- [Your objective] What is needed is an exact transcription of every record, minus the pictures.

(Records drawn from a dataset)
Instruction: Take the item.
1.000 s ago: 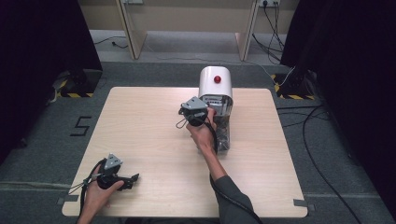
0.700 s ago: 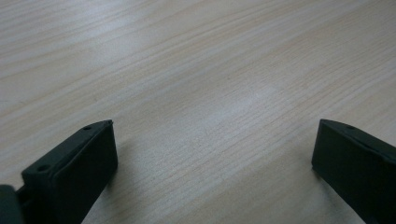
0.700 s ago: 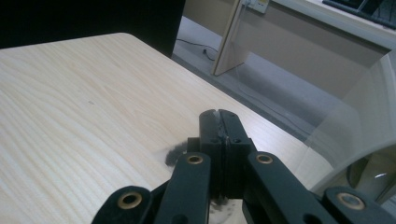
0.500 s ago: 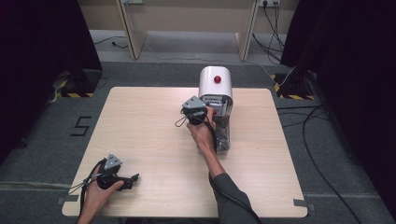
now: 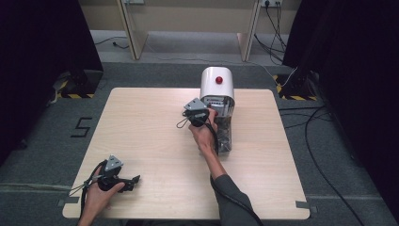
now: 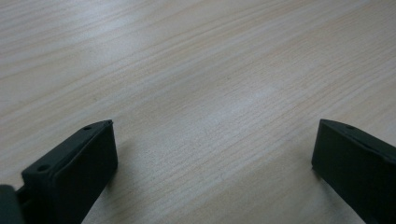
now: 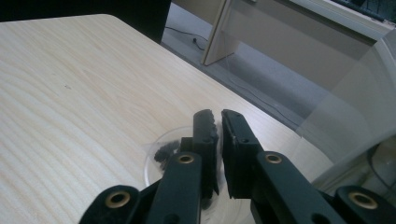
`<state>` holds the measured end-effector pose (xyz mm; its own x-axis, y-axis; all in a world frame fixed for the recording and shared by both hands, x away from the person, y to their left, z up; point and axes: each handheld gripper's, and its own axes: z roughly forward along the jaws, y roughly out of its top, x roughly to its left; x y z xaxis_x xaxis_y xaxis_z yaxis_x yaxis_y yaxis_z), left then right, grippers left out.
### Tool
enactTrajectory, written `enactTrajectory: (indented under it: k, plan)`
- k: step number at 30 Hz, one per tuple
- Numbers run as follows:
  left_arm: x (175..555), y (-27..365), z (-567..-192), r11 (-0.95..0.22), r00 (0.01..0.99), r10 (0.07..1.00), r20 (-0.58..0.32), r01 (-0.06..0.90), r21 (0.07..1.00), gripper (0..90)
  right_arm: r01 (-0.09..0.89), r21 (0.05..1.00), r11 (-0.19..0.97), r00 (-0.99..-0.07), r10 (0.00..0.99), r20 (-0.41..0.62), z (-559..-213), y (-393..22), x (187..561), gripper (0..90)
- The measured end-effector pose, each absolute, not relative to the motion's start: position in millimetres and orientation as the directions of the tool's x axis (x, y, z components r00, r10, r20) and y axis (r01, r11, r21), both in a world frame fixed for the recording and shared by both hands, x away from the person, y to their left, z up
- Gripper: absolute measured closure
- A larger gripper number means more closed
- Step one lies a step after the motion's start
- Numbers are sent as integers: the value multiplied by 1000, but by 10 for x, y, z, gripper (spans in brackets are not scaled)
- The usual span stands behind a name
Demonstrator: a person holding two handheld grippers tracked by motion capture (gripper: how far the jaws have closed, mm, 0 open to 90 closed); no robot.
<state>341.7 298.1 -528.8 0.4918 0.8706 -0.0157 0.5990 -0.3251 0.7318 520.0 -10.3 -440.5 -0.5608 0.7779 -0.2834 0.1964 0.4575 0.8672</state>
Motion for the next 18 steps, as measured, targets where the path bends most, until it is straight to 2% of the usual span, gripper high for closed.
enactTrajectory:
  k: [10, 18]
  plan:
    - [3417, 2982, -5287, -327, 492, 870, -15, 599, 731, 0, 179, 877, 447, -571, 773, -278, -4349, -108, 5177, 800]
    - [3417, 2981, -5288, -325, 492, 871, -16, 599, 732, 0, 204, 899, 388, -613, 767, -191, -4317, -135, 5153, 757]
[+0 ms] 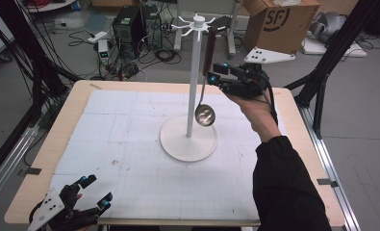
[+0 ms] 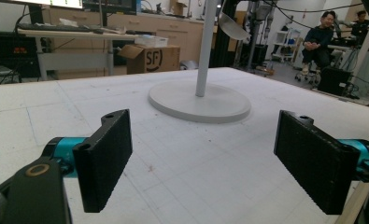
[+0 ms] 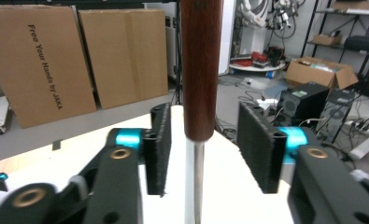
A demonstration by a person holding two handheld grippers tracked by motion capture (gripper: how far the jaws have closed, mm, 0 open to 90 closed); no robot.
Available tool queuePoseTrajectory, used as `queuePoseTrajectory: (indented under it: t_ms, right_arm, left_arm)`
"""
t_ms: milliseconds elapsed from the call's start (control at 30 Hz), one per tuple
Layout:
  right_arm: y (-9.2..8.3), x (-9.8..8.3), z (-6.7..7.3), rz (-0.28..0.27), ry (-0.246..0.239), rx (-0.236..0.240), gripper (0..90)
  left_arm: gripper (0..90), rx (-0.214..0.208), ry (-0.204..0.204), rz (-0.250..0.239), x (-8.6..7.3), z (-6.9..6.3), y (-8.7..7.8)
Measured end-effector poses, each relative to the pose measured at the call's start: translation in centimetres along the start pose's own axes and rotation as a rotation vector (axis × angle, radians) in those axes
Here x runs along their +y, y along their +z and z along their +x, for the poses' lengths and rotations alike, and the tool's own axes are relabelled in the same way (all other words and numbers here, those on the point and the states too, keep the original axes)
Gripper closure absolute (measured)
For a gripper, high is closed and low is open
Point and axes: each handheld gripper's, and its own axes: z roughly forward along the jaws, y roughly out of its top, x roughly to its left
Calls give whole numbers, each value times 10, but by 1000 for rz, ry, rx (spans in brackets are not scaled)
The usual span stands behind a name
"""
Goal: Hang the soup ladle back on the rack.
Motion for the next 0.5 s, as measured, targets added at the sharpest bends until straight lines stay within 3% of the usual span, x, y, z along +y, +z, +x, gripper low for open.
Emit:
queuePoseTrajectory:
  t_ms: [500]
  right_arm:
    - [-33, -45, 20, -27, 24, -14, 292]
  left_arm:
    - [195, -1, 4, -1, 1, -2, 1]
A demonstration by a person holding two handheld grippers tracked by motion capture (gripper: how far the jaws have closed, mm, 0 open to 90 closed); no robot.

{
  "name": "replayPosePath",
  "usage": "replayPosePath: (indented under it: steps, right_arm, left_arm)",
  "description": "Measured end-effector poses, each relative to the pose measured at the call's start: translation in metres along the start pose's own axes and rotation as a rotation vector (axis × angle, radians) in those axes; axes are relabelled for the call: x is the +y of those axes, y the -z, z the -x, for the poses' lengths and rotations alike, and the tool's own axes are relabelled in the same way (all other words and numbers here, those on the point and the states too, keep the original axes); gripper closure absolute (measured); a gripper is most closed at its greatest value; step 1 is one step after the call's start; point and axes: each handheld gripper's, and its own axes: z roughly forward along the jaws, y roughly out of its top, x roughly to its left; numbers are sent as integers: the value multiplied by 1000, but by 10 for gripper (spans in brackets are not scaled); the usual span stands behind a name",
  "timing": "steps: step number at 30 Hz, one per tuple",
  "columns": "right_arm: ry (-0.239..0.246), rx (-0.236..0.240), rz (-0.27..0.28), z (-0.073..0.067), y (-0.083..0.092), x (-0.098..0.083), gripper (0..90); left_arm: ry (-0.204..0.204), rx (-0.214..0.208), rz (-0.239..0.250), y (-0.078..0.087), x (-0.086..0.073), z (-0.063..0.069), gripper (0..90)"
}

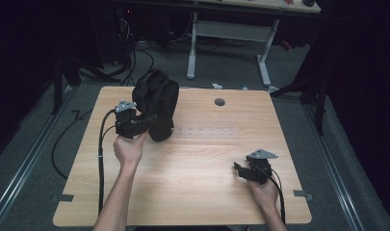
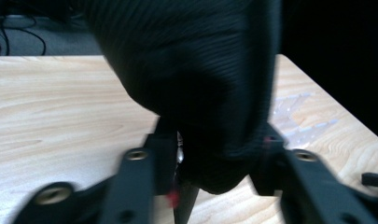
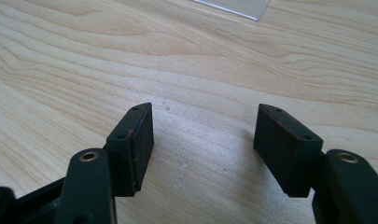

- [Task result]
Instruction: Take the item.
1.000 s ago: 
0.700 s ago: 
0.700 s ago: 
0.500 s ago: 
now: 
now: 
now: 
`<state>` holds the measured end-effector pose (xyz mm; its own x-axis, y-axis; all in a world frame fixed for the recording and shared by both hands, x away from the person, y to their left, z up; point and axes: each handheld gripper's, and its own axes: z roughly forward along the jaws, y roughly out of its top, x roughly to its left; x y z xaxis_x xaxis_y xaxis_z yaxis_x yaxis_y yaxis_z), left then right, grippers left out.
### Tool
enactTrajectory, written `enactTrajectory: (indented under it: k, plan)`
- k: step number at 30 Hz, one per tuple
- Numbers run as follows:
  left_arm: x (175..555), y (-27..365), z (-567..-192), r11 (-0.95..0.22), r00 (0.01..0.99), r10 (0.07..1.00), r20 (-0.58..0.32), r01 (-0.06..0.90), r21 (0.07..1.00), gripper (0..90)
  right_arm: r01 (-0.09..0.89), r21 (0.05..1.00), r11 (-0.19..0.97), r00 (-0.99..-0.07), r10 (0.00..0.99), r20 (-0.41..0.62), z (-559..-213), y (-393..22), x (187..561), gripper (0..90)
- The measured end-effector pose, each absolute, not relative to the motion's start: position in millimetres and orientation as the directions of the tool's x axis (x, y, z components r00, r10, r20) and y axis (r01, r11, r21), both in a world frame fixed for the recording and shared by both hands, x away from the person, y to their left, z up
- Gripper: absolute measured closure
- A larger gripper number means more closed
- Step one lies a step after the motion's start
- Numbers are sent as integers: the value multiplied by 1000, but by 10 for x, y, z, gripper (spans in brackets are not scaled)
- The usual span stands behind a name
Demonstrator: a person holding two handheld grippers tracked by motion capture (gripper: how far the jaws have closed, mm, 0 open to 90 closed); no robot.
<state>341.7 298.1 -528.8 0.4918 0.8706 -0.0157 0.5990 -0.3251 0.7318 520.0 -10.3 -440.5 -0.5608 0.7779 -0.2834 0.1964 0.4575 0.8672</state>
Motion for the next 18 steps, as measured, targets where the path bends most, until it is straight to 2% of the usual span, gripper high for closed.
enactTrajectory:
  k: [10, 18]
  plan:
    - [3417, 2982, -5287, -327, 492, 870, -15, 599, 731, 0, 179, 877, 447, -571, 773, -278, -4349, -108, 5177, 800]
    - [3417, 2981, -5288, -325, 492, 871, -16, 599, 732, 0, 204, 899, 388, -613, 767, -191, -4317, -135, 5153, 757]
[+0 ms] 
[+0 ms] 
[+0 ms] 
A demonstration by a person holding two handheld grippers tracked by motion capture (gripper: how far the jaws have closed, mm, 0 open to 90 closed); no robot.
Available tool queuePoseTrajectory, used as `queuePoseTrajectory: (indented under it: t_ms, right_arm, left_arm)`
"""
t_ms: milliseconds elapsed from the call's start (control at 30 Hz), one per tuple
Layout:
  right_arm: y (-9.2..8.3), x (-9.8..8.3), z (-6.7..7.3), rz (-0.28..0.27), ry (-0.246..0.239), rx (-0.236..0.240), gripper (0..90)
  left_arm: gripper (0..90), rx (-0.214..0.208), ry (-0.204..0.204), rz (-0.250..0.239), x (-8.6..7.3), z (-6.9..6.3), y (-8.7..7.8)
Measured end-effector poses, each relative to the pose measured at the call's start: translation in centimetres along the start pose's own axes and rotation as a rotation vector (axis × angle, radians) in those axes
Here x runs along their +y, y along their +z and z along their +x, for the poses' lengths and rotations alike, and the tool's own axes are relabelled in the same way (all other words and numbers here, those on the point and the states too, keep the original axes)
Gripper closure absolute (measured)
For a gripper, high is closed and low is open
Point and axes: each handheld gripper's, and its own axes: z roughly forward along the jaws, y roughly out of its top, x roughly to its left
Calls give whole numbers, each value times 10, but by 1000 for rz, ry, rx (spans in brackets are not scaled)
The usual span stands behind a name
"""
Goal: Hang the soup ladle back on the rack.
Motion for the next 0.5 s, as measured, targets added at the sharpest bends until straight lines stay within 3% of the usual span, x, y, z along +y, +z, +x, gripper low for open.
Emit:
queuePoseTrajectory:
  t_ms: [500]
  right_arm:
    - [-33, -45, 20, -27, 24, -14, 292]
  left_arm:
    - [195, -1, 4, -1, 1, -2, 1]
A demonstration by a person holding two handheld grippers tracked by motion capture (gripper: how far the jaws have closed, mm, 0 open to 90 closed); no robot.

{
  "name": "replayPosePath",
  "usage": "replayPosePath: (indented under it: steps, right_arm, left_arm)",
  "description": "Measured end-effector poses, each relative to the pose measured at the call's start: translation in metres along the start pose's own axes and rotation as a rotation vector (axis × angle, radians) in those axes; axes are relabelled for the call: x is the +y of those axes, y the -z, z the -x, for the poses' lengths and rotations alike, and the tool's own axes are relabelled in the same way (all other words and numbers here, those on the point and the states too, keep the original axes); gripper closure absolute (measured); a gripper is most closed at its greatest value; step 1 is one step after the call's start; point and axes: each handheld gripper's, and its own axes: z roughly forward along the jaws, y roughly out of its top, x roughly to its left; numbers are sent as integers: the value multiplied by 1000, but by 10 for gripper (spans in brackets are not scaled); the usual span stands behind a name",
  "timing": "steps: step number at 30 Hz, one per tuple",
  "columns": "right_arm: ry (-0.239..0.246), rx (-0.236..0.240), rz (-0.27..0.28), z (-0.073..0.067), y (-0.083..0.092), x (-0.098..0.083), gripper (0..90); left_arm: ry (-0.204..0.204), rx (-0.214..0.208), rz (-0.239..0.250), y (-0.078..0.087), x (-0.086..0.073), z (-0.063..0.069), gripper (0..90)"
}

With this, the answer is complete.